闫玉蛊魅一笑,孤傲的把画卷往墙上一扔,一枚飞镖同时飞出,稳稳的把画的一头给定住,画卷自动的慢慢展开,慢慢展露出一个漂亮而精致的美人儿,那美人儿画尽四分入骨,五分像,还剩一分,是画中美人唇角那抹嗜血的傲气!。
“杉的软肋竟是她?”闫玉一笑,眼里透露着一股浓烈的杀意,无情的杀意。
他看了看房间中的一把扇蒲,手中的绸缎虽绸似风,竟如雷声之入耳的速度,把蒲扇打向一旁点着的蜡烛,遇扇则然,噗嗤一下,蒲扇挂在画上的飞镖里,星火一下子点燃了画。
闫玉看着这火光,唇角微微向上扬,他动作温柔的把开敞着的衣衫掖了掖,若不是眼里的那份阴戾之色,倒真是一个画中美人,能赏不能近!
“咚咚!”一声敲门的声音,只见门口出有一个出尘非俗,一袭紫衣翩翩的南宫杉,南宫杉桃花眉眼,看着那燃烧的墙壁最后剩下的一丝残留。
见到是南宫杉,闫玉神色一喜,立即起身,赤脚铜铃,清脆而向!
闫玉刚想给南宫杉一个拥抱,却被南宫杉巧妙的躲开了!
“双君,您在这样焚烧,不怕屋子起火了?”南宫杉欲想要走过去看看,因为他发现那画中所画,有一个发簪看着有些熟悉!
闫玉挡住南宫杉的去路,掩嘴一笑,迷人至极,所吐之声,完全是女音:“杉,还真是会说笑!”
南宫杉礼退三步,微微行礼,举手投足之间都带着一身与生俱来的贵族之气。
他看了看那最后一抹被燃烧至尽,也只好放弃:“双君,本皇待在您这儿意图很明显,您若再给不了本皇爷想要信息,本皇爷只好无奈告别,寻找新的线索了!”
南宫杉不是没想过要挟闫玉,并且,他这些日子也于闫玉过过招。
他与闫玉之间的打斗,无一不是见招拆招,然而令他促手无策的是,闫玉有些精通的巫蛊之术,他却无法感悟或以其人之道还治其人之身。
即使他知道闫玉的武功招数,依旧摸不出门路!
兴许,这就是天主国能一直久存不竭的原因,也是他的厉害之处,一种诡异的武功!
“您想要离开?别忘了,何无枫是本君的人,您要抛弃他?抛弃您的兄弟?”闫玉靠近南宫杉,在南宫杉耳边轻轻呢喃道。
南宫杉漂亮完美的柳眉一动,前些天何无枫与他说过此事,但何无枫说他的蛊毒已经被南宫颜轩给解了!
何无枫之所以留在这儿,是因为他这个兄弟在!
南宫杉有些不确定,又有些不自信,因为何无枫口口声声说当他是兄弟,然而,若他的那些想法被何无枫知道,他在何无枫心里的形象便会一落千丈。
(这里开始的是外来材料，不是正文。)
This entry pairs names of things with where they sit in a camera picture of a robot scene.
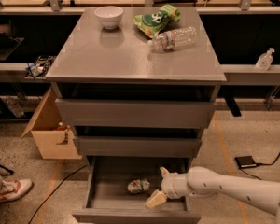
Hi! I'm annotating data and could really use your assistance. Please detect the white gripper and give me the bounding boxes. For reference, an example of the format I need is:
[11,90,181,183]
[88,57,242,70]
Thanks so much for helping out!
[145,167,188,209]

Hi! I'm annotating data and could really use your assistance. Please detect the crushed 7up can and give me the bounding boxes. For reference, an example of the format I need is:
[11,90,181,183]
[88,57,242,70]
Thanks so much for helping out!
[127,179,150,194]

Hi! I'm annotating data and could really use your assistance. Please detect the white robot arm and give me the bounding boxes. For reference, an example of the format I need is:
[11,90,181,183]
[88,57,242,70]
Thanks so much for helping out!
[146,166,280,224]

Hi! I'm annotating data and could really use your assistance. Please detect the grey bottom drawer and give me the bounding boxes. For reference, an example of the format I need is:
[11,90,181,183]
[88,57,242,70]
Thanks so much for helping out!
[73,157,201,224]

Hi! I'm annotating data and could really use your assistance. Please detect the grey drawer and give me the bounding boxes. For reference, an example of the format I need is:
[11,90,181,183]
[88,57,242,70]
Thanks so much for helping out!
[55,99,215,129]
[73,157,201,224]
[73,136,201,158]

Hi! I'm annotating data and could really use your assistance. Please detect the grey middle drawer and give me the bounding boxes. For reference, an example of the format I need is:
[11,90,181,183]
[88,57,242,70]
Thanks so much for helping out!
[73,136,201,158]

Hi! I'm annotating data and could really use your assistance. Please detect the grey top drawer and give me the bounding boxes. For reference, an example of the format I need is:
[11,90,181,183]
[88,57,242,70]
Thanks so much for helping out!
[55,99,215,129]

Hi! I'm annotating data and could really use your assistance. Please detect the grey drawer cabinet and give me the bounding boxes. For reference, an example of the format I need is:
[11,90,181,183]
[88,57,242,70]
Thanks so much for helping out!
[45,6,227,161]

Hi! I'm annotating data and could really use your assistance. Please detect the black foot pedal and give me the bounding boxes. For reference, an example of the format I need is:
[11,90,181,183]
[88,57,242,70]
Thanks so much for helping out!
[234,156,257,169]

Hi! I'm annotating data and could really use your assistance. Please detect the cardboard box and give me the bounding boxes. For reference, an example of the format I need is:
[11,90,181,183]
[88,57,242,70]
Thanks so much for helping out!
[21,88,81,160]

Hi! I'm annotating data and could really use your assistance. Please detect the clear plastic water bottle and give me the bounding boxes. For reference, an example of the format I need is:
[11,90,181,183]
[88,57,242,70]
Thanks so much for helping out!
[147,27,197,51]

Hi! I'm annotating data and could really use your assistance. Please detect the white red sneaker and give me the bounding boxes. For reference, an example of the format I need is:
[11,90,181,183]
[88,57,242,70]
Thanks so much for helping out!
[0,179,33,203]

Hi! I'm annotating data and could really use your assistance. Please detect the black shoe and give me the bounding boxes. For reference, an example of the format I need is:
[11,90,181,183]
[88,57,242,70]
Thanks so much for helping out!
[0,163,14,175]

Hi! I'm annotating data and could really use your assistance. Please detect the green chip bag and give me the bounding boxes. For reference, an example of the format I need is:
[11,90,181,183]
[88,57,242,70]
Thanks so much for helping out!
[133,4,180,38]

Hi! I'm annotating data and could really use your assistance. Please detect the hand sanitizer pump bottle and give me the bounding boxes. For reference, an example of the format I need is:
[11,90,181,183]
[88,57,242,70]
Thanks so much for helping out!
[256,48,274,71]

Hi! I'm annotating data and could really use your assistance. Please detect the white bowl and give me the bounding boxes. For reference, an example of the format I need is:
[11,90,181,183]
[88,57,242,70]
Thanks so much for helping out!
[94,6,123,29]

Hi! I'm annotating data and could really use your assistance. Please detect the black floor cable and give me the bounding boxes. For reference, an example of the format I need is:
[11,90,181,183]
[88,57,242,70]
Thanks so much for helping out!
[27,163,89,224]

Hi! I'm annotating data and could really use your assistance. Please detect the black pedal cable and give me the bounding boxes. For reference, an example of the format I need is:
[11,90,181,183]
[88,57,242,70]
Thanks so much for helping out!
[239,140,280,182]

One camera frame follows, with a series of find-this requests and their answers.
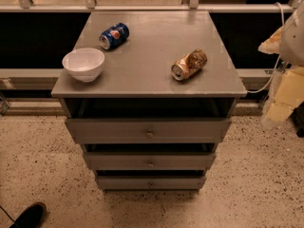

“既然无枫是您的人,您如此对待自己人,利用他来牵制本皇,就不怕他心寒?”论美色,南宫杉多了几分阳刚之气,并且,那举手投足的完美动作,却是闫玉无法比拟的。
南宫杉抓住闫玉的肩膀,轻挑起闫玉的下巴,靠得很近,充分利用自己的美色,在比自己强的人面前,他可没蠢到硬搏,但也不会让自己沦落到,成为别人的奴仆。
闫玉看着眼前不可方物的美人儿,不自觉的咽了咽喉,心脏加速的跳动让他有一种窒息之感!
然而,在闫玉想要凑上去一亲芳泽之时,南宫杉抽身而出,飞跃侧躺在秀榻上,一手托着脑门,一手把玩着自己的发丝,那浅浅而邪魅的笑意,一下子便让闫玉看呆了!
“本君从不曾给过他期望,又怎会有心寒一说?”双君一个转眼之间,便来到了南宫杉眼前,如同一个待宠的媳妇!